Bruce Klingner, Northeast Asia specialist at the Heritage Foundation, agrees.

“While all are hopeful that the Beijing Agreement will lead to North Korea’s eventual denuclearization, the document’s vague provisions and deferred requirements unfortunately provide Pyongyang with loopholes that it will seek to exploit. North Korea has shown itself to be a master of pocketing concessions from agreements, while stonewalling on future promises.”

Working Groups

The agreement calls for the creation of “working groups” to meet within 30 days to deal with five issues: denuclearization, normalization of ties with Washington and Japan, economic and energy cooperation, and the creation of a Northeast Asia peace and security mechanism.

Downs predicted that Pyongyang will simply ignore or put off working groups that it dislikes and push forward on groups that favor North Korea.

“They may agree to setting up working groups, but will always have the chance to refuse to attend the meetings. They will invite, then thwart inspections by the IAEA. They will list nuclear facilities they have listed before, and then lie about others. We will never get to the bottom of their reprocessing facility or their highly enriched uranium program,” said Downs.

A former member of the U.S. State Department negotiating team that resolved the first Korean nuclear crisis was pessimistic about the prospects for implementation of the agreement.

“I would suggest that chances of the current agreement being successfully implemented are at best bleak. Major work remains both to flesh out the agreement before the even more difficult task of implementation begins,” said C. Kenneth Quinones, a professor of Korean studies at Akita International University in Japan.

Rush Job

The reason for the rush job on the agreement appears to be Bush’s preoccupation with Iraq and Afghanistan, and the upcoming presidential election in the United States.
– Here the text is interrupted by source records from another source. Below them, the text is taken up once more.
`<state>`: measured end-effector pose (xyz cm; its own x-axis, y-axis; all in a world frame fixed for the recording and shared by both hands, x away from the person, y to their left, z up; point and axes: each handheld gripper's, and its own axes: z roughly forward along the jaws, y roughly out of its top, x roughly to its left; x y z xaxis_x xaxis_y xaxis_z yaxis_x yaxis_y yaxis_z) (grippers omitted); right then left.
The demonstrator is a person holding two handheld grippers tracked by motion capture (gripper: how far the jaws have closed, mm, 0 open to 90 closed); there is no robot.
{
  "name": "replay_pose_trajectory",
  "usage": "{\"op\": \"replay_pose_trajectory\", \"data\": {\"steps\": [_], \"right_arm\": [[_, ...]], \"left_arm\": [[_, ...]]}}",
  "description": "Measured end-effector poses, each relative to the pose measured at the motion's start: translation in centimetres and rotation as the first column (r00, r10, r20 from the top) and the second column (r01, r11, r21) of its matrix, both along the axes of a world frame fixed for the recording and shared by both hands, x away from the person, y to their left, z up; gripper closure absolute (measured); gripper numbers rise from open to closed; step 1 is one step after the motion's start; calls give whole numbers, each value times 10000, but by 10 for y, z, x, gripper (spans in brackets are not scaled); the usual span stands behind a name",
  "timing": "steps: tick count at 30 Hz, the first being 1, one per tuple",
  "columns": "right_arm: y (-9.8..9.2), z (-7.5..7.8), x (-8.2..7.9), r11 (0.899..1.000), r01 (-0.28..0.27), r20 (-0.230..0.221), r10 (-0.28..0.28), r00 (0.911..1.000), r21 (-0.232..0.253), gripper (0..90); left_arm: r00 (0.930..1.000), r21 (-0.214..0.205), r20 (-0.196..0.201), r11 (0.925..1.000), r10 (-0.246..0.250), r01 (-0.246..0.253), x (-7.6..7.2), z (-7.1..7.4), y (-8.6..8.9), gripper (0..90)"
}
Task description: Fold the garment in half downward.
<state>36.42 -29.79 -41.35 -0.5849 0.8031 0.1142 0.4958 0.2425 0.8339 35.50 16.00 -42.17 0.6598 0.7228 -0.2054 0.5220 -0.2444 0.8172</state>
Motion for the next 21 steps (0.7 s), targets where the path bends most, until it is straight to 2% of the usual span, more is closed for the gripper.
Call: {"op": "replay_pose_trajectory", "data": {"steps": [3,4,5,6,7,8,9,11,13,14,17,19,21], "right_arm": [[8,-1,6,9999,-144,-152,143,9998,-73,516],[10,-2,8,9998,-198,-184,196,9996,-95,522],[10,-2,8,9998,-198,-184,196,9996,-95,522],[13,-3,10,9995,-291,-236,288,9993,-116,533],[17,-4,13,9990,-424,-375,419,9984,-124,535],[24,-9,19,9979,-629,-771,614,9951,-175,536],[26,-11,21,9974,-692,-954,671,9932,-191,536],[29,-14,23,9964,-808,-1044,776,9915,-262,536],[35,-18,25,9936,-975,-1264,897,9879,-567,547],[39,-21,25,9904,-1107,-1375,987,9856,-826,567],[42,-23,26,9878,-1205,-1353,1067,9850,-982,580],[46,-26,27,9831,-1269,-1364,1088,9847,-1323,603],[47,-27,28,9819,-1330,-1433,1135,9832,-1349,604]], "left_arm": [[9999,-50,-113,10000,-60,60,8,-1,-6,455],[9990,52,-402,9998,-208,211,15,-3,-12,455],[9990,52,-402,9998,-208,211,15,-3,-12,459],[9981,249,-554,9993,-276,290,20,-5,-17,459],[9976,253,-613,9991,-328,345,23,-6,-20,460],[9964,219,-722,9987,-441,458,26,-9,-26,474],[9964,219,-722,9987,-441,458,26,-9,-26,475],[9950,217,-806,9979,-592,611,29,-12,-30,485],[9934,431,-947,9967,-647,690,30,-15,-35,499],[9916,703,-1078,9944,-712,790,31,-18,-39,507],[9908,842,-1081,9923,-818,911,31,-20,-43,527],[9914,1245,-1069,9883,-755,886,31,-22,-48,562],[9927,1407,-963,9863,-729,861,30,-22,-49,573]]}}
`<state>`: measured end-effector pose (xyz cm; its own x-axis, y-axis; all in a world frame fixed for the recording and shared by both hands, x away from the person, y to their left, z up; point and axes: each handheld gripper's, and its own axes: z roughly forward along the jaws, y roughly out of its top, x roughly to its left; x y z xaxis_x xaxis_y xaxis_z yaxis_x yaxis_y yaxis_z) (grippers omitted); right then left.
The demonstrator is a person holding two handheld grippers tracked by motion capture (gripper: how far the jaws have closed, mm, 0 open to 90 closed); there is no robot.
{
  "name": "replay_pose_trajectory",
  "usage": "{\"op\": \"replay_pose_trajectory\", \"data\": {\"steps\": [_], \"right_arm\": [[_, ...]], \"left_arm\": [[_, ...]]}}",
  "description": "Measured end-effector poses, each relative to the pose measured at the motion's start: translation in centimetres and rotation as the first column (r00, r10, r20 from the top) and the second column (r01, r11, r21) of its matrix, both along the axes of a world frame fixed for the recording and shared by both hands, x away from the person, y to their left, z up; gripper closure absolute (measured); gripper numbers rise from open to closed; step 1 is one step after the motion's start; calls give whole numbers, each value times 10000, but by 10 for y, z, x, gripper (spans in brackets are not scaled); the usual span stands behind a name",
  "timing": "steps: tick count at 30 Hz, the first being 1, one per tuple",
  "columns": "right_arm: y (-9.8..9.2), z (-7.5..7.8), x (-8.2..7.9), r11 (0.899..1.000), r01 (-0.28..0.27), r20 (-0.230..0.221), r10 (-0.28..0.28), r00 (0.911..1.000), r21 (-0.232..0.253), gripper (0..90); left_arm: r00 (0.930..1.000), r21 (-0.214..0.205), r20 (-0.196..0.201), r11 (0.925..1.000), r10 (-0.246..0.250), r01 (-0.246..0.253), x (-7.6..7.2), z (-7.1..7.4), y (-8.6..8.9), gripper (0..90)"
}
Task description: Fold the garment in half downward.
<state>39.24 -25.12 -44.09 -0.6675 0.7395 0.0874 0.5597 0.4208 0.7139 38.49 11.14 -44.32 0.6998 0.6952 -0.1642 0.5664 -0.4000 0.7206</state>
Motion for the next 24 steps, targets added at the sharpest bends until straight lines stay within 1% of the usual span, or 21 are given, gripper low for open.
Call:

The result is a deal that allows North Korea to manipulate or ignore terms of the agreement that it simply does not like.

“Clearly, the Bush administration was desperate for an agreement. Overextended in the Middle East, it cannot afford instability on the Korean Peninsula. Thus it shifted abruptly from an extremely hard line to being mushy on North Korea. This is certain to inflate Pyongyang’s expectations of what it can receive as the Six Party Talks continue. Also, it is clear that the Bush administration has lost the lead in these talks and China and South Korea are setting the terms,” said Quinones.

The “Sixth Round” is scheduled for March 19.